Hal ini pun disampaikan oleh Kapolresta Banjarmasin, Kombes Pol Cuncun Kurniadi SIK MH dalam pers rilis pengungkapan kasus pembunuhan Zahra Dilla, hari ini Jumat (26/12/2025).
Hadir juga dalam konfrensi pers, Kabid Humas Polda Kalsel, Kombes Pol Adam Erwindi SIK MH dan juga Kabid Propam Polda Kalsel, Kombes Pol Hery Purnomo SIK.
Baca juga : Terduga Pelaku Pembunuhan Mahasiswi ULM Diduga Anggota Polri, Kabid Humas Polda Kalsel : Besok Rilis Resmi
“Tersangka berinisial MS dan pekerjaan Anggota Polri,” ujar Kabid Humas Polda Kalsel, Kombes Pol Adam Erwindi SIK MH saat konfrensi pers.
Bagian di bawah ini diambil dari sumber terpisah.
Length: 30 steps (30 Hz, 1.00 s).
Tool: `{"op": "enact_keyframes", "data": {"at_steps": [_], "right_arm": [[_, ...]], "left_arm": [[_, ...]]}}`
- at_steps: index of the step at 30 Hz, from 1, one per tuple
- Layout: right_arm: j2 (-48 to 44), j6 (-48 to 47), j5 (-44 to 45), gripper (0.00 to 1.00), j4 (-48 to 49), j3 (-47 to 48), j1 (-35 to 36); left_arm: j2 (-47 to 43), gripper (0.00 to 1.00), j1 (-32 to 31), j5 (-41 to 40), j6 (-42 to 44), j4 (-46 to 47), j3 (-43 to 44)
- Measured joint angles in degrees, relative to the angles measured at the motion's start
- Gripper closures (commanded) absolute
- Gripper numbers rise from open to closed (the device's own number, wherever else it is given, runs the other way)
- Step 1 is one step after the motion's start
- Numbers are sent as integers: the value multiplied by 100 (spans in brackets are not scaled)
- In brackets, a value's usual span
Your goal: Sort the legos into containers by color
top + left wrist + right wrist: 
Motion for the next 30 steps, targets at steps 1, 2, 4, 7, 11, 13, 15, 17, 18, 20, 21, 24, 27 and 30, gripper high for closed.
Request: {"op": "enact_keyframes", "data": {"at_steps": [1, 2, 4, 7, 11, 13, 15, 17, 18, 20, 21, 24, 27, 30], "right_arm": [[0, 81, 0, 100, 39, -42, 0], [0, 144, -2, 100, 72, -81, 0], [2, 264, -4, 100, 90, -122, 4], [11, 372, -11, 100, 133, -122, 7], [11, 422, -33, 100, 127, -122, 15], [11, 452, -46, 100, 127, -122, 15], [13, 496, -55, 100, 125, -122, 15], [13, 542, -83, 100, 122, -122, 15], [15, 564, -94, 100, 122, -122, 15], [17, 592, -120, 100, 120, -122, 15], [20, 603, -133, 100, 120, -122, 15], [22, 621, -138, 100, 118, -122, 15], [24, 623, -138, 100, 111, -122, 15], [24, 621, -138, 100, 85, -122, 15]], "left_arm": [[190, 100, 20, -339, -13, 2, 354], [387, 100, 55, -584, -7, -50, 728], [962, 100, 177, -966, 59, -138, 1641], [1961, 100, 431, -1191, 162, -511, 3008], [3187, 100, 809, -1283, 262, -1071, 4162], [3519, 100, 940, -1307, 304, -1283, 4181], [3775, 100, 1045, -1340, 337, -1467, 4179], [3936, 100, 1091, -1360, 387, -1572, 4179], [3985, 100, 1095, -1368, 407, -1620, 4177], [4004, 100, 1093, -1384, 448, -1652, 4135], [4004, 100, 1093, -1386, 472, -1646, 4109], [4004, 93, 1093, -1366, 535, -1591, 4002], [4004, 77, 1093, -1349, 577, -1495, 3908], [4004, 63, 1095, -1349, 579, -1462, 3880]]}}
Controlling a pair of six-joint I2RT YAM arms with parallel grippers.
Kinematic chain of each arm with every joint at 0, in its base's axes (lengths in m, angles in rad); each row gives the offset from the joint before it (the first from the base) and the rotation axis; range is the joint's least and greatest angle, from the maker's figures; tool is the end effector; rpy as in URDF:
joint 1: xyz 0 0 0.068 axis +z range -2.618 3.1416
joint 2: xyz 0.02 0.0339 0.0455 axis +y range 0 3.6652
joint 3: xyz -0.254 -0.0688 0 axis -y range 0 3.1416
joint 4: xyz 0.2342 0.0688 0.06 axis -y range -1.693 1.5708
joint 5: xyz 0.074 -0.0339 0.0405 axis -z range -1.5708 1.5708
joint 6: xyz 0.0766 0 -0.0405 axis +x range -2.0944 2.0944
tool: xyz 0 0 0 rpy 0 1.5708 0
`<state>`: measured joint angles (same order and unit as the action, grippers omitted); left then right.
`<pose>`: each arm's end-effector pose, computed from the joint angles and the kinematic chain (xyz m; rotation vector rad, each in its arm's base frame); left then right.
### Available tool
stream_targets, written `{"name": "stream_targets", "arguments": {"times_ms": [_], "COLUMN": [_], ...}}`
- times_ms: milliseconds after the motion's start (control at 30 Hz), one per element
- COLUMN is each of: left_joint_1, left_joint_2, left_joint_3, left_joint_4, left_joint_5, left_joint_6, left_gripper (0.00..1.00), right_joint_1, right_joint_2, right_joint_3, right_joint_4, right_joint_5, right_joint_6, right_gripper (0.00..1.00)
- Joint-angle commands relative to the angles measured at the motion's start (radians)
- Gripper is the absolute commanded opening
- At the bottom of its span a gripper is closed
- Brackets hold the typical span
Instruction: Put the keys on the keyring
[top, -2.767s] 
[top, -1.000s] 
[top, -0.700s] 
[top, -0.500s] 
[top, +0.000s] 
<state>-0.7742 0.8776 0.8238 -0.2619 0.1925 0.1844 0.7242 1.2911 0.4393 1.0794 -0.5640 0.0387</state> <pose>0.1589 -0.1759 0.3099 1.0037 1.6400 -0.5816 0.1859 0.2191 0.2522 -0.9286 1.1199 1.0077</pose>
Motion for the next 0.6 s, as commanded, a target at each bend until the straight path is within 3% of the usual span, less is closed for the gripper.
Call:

Atas perbuatannya, tersangka yang menjabat sebagai Banit Dalmas Sat Samapta Polres Banjarbaru pun dijerat dengan Pasal 338 KUHP dengan ancaman maksimal penjara 20 tahun.
“Juga dilapis dengan Pasal 365 KUHP tentang pencurian dengan kekerasan dan ancaman hukuman 9 tahun penjara,” katanya.
Seperti diberitakan sebelumnya, warga digegerkan dengan adanya jasad seorang perempuan tanpa identitas di sebuah got di kawasan kampus STIHSA Banjarmasin pada Rabu (24/12/2025) pagi.
Korban pun kemudian diketahui bernama Zahra Dilla dan merupakan warga Lok Tamu, Kecamatan Mataraman, Kabupaten Banjar.